-------- Record excerpts --------
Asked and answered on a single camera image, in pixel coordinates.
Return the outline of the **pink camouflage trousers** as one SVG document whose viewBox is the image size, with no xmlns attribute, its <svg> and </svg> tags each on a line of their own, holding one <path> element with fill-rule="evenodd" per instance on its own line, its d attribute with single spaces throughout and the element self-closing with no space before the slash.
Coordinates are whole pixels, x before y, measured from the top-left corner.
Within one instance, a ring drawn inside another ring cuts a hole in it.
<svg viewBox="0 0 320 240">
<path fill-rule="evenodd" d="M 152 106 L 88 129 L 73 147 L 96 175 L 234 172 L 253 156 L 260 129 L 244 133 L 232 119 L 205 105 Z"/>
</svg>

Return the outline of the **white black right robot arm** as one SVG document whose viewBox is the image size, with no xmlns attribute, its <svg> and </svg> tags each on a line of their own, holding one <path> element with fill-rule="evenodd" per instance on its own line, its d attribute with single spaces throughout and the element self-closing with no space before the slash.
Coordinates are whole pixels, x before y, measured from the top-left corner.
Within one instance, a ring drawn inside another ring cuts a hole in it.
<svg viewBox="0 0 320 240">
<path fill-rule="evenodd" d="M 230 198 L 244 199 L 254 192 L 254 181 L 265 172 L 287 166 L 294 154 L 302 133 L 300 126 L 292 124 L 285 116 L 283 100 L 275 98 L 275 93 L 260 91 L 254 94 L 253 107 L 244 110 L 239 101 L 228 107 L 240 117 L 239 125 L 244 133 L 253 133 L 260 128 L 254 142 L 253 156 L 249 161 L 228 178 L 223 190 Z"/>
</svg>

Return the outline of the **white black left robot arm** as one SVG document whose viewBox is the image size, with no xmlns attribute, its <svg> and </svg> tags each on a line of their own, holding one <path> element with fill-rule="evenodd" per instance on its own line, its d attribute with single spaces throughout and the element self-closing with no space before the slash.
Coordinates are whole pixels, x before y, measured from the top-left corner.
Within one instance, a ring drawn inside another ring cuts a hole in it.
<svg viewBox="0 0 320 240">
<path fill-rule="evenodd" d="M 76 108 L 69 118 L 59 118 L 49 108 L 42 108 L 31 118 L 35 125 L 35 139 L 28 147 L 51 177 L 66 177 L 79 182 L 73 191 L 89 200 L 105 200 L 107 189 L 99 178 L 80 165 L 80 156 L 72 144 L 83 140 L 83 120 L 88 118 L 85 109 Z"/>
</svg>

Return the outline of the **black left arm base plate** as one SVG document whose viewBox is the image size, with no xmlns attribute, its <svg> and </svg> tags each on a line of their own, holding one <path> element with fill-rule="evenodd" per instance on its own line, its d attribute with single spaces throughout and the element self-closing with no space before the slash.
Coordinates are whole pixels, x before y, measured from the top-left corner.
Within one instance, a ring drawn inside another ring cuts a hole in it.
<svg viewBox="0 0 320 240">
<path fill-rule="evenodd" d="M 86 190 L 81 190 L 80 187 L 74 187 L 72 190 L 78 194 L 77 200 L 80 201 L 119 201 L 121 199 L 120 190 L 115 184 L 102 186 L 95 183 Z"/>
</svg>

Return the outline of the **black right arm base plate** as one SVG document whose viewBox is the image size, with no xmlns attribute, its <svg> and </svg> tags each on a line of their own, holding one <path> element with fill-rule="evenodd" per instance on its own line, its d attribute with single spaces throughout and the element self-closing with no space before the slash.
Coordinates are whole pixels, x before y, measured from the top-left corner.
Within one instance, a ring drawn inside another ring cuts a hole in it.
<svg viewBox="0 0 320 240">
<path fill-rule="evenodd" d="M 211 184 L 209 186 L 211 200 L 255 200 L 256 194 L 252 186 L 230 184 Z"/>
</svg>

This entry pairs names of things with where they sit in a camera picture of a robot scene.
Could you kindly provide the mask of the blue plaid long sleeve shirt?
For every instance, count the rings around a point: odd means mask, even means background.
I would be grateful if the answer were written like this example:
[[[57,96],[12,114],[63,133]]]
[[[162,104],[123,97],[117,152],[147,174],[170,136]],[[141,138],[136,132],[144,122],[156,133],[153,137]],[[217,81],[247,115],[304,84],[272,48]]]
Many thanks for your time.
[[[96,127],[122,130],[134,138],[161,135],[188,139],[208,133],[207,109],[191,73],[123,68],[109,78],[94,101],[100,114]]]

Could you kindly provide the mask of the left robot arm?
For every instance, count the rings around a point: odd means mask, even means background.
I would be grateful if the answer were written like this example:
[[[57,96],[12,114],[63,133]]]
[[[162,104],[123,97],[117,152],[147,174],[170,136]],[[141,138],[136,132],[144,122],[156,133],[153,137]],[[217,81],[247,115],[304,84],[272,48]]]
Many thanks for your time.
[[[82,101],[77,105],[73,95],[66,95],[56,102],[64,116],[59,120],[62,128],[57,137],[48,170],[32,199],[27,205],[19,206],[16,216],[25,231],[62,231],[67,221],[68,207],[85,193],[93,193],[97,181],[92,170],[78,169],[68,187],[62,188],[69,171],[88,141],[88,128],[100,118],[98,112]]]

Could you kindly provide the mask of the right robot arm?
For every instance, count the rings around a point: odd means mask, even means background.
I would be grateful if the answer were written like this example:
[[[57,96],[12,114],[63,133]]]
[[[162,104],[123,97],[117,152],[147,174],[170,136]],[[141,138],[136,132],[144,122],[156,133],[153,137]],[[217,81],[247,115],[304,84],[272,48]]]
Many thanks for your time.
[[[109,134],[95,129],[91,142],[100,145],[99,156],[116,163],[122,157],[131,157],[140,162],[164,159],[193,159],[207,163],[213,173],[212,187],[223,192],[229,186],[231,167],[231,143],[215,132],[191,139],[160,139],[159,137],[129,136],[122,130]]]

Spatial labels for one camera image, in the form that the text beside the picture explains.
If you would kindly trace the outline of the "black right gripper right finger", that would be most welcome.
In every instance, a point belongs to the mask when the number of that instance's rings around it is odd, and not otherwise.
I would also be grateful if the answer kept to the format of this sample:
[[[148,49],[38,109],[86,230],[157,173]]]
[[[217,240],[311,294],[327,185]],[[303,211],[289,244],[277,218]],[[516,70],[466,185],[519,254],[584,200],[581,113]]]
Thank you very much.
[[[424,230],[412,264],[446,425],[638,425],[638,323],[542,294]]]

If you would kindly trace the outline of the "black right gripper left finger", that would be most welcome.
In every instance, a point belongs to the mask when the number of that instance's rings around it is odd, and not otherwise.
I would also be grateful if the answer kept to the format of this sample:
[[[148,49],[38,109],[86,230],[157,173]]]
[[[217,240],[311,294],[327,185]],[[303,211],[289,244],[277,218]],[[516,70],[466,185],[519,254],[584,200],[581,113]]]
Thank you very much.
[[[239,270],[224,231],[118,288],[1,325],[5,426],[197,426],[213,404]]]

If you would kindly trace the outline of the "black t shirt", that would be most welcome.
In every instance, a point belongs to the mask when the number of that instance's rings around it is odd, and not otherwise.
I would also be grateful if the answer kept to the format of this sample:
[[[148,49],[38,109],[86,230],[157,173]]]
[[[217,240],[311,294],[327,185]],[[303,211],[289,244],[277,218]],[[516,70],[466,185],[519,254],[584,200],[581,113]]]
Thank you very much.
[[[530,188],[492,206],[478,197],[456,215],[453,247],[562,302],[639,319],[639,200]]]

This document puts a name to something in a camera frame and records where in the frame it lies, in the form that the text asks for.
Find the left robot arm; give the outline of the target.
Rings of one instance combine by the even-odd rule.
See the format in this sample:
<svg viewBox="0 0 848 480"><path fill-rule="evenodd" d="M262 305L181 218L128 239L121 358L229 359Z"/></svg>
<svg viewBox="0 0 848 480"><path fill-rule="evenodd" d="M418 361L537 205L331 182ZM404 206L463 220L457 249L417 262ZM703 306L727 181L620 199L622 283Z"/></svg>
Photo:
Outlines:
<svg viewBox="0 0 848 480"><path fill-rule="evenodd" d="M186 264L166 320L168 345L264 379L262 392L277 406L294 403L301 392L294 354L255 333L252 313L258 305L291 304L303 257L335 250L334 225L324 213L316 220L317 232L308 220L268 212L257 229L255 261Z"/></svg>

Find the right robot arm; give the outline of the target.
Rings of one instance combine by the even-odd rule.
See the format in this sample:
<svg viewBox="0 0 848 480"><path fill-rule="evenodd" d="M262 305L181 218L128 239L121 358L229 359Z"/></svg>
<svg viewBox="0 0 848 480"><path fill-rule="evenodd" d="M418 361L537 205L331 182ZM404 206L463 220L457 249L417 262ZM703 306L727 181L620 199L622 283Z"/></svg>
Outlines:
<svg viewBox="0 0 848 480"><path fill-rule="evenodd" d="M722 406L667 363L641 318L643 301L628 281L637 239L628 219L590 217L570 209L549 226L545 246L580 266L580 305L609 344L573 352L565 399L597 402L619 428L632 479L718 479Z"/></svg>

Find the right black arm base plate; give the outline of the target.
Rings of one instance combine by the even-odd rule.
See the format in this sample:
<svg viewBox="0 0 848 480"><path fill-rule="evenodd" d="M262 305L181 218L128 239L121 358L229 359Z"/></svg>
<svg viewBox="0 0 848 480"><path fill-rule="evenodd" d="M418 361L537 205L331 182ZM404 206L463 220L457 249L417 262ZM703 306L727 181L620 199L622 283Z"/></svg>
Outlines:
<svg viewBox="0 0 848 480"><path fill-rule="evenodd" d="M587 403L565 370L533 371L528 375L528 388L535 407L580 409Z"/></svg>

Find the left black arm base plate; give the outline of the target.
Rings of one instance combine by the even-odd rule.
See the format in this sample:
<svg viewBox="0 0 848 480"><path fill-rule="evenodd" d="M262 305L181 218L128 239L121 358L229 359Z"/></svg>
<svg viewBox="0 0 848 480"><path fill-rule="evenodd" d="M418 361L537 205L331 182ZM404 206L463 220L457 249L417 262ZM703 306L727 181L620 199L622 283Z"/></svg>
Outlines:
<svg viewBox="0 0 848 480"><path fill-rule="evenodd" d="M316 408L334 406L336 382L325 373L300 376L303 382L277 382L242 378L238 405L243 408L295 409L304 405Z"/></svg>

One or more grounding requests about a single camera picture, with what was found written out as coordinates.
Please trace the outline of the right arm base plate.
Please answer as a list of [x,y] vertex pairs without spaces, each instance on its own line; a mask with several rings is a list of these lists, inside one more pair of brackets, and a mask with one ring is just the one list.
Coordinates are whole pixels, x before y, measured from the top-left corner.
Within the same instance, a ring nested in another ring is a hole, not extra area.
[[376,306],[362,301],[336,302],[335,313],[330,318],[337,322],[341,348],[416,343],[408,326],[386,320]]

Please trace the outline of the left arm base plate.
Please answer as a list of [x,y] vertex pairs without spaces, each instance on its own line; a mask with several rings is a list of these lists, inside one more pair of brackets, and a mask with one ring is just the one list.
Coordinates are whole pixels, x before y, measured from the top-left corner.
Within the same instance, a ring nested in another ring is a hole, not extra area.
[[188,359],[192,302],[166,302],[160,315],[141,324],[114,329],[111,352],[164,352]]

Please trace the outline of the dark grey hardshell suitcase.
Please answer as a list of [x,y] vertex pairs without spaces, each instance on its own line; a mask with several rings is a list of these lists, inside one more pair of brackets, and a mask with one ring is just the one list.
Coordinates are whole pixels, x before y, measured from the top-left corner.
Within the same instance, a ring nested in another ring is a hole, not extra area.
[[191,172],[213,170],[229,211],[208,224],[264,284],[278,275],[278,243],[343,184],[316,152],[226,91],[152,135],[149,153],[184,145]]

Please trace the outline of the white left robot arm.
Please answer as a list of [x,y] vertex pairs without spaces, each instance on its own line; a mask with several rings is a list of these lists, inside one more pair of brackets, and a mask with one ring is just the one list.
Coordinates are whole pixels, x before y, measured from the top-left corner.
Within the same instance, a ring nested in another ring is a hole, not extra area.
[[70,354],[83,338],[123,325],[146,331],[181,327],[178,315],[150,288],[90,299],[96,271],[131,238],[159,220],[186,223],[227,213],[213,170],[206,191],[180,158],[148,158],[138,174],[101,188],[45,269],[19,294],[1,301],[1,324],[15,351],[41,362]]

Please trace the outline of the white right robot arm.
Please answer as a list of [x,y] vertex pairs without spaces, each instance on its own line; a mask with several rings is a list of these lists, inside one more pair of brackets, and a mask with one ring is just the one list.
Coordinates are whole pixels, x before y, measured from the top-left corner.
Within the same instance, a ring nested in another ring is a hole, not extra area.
--------
Work task: Please return every line in the data that includes the string "most".

Reply to the exercise:
If you would kindly trace the outline of the "black right gripper right finger", that would be most welcome.
If you would kindly trace the outline of the "black right gripper left finger", that would be most welcome.
If you would kindly trace the outline of the "black t shirt", that would be most welcome.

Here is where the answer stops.